Purpose: The pathogenic spread of neurotropic virus relies on axonal transport of viral DNA. The role of the Herpes Simplex Virus (HSV) protein Us9 in viral intracellular spread is contentious. We compared the results of Us9 deletions in two HSV strains using a novel quantitative assay to test the hypothesis that Us9 regulates the delivery of viral DNA to the distal axon of retinal ganglion cells in vivo. We also deleted a nine amino acid motif in the Us9 protein of F strain (Us9-30) to define the role of this domain in DNA delivery.

Methods: The vitreous chambers of murine eyes were infected with equivalent amounts of F or NS strains of HSV. At three, four or five days post infection (dpi) both optic tracts (OT) were dissected and viral genome was quantified by qPCR.
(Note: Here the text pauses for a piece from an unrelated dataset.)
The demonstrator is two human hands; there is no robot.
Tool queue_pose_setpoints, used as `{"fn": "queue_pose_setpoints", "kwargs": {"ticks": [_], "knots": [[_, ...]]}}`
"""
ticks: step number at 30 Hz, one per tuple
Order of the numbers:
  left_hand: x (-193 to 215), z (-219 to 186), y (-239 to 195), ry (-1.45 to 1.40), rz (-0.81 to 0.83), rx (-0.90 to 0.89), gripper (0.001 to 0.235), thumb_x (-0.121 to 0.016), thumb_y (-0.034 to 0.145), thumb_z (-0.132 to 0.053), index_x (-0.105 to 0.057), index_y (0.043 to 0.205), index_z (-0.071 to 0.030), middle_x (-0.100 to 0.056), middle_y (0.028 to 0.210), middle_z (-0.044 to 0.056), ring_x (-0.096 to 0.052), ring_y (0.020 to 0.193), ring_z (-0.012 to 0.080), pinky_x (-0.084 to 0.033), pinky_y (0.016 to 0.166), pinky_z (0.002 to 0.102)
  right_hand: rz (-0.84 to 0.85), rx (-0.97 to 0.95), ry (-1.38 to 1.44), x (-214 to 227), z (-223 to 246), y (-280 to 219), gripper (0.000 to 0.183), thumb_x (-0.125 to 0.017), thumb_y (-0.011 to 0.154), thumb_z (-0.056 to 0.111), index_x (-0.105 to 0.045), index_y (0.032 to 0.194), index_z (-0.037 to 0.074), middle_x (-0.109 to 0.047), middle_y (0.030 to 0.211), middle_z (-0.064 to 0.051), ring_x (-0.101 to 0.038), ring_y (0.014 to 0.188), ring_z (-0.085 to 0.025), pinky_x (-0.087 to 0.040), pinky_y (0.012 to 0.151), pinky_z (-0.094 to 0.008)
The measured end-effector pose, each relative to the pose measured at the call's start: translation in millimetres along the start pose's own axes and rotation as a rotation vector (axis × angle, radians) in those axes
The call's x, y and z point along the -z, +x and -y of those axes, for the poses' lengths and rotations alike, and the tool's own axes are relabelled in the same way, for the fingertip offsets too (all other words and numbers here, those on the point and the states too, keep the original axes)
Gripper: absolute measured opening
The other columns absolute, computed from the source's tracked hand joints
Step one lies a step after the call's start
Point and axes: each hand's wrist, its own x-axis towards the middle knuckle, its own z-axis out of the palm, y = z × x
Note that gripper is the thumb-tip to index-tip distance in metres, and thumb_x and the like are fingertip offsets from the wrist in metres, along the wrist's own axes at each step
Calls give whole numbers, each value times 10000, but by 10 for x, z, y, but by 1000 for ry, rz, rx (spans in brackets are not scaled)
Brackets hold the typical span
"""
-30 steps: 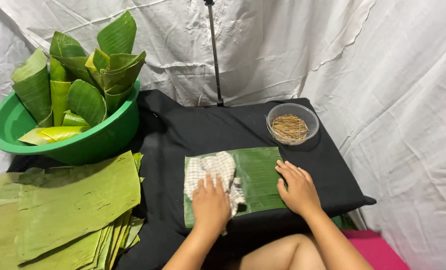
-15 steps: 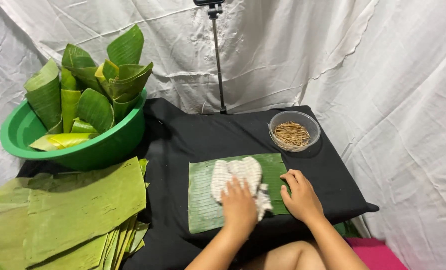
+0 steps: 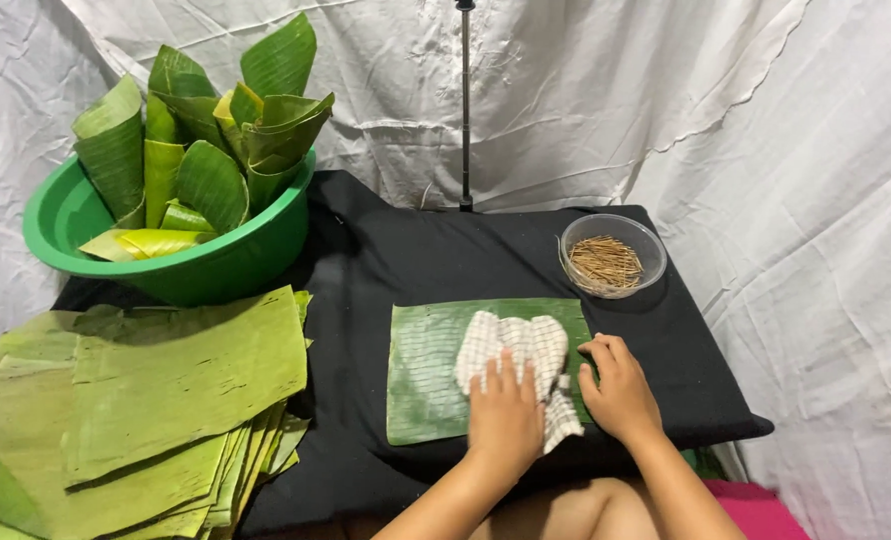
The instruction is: Preparing banana leaf cones by wiping the leaves, folding them into shape, and securing them with small wooden sticks.
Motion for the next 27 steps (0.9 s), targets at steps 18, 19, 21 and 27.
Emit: {"fn": "queue_pose_setpoints", "kwargs": {"ticks": [18,19,21,27], "knots": [[124,1085,-47,-49,2,311,733,-447,1010,-506,-248,1623,-158,-153,1691,216,-196,1525,444,-244,1157,628,-79,72,43,-12,18,-14,319,-590,917,155,-680,1210,69,-597,1228,-113,-586,1296,-300,-465,1055,-456],[220,1052,69,-47,2,305,733,-447,1010,-506,-248,1623,-158,-153,1691,216,-196,1525,444,-244,1157,628,-83,68,42,-27,19,-25,319,-590,917,155,-680,1210,69,-597,1228,-113,-586,1296,-300,-465,1055,-456],[417,967,324,-119,141,276,719,-379,1033,-495,-174,1650,-186,-74,1718,190,-102,1563,428,-178,1200,613,-52,41,62,-36,5,-20,320,-584,941,167,-676,1231,70,-588,1275,-120,-567,1347,-296,-491,1013,-455],[88,156,712,-16,-42,93,733,-492,970,-496,-343,1595,-144,-216,1669,263,-256,1499,472,-273,1126,652,-46,37,80,7,61,-8,318,-540,942,131,-666,1224,56,-600,1249,-119,-573,1330,-296,-495,970,-464]]}}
Results: At three dpi the F strain Us9- and Us9-30 mutants delivered less than 10% and 1%, respectively, of the viral DNA delivered after infection with the Us9R (control) strain. The effect of the deletion of Us9 was less severe in the NS Us9 deletion experiments. By four and five dpi delivery of viral DNA had partially recovered, although to a greater degree in NS as compared to F experiments.

Conclusions: A highly conserved acidic cluster within the Us9 protein plays a critical role for genome transport to the distal axon. The transport is less dependent on Us9 expression in the NS than in F strain virus suggesting compensatory roles for the NS variant. This assay can be used to compare transport efficiency in other neurotropic viral strains.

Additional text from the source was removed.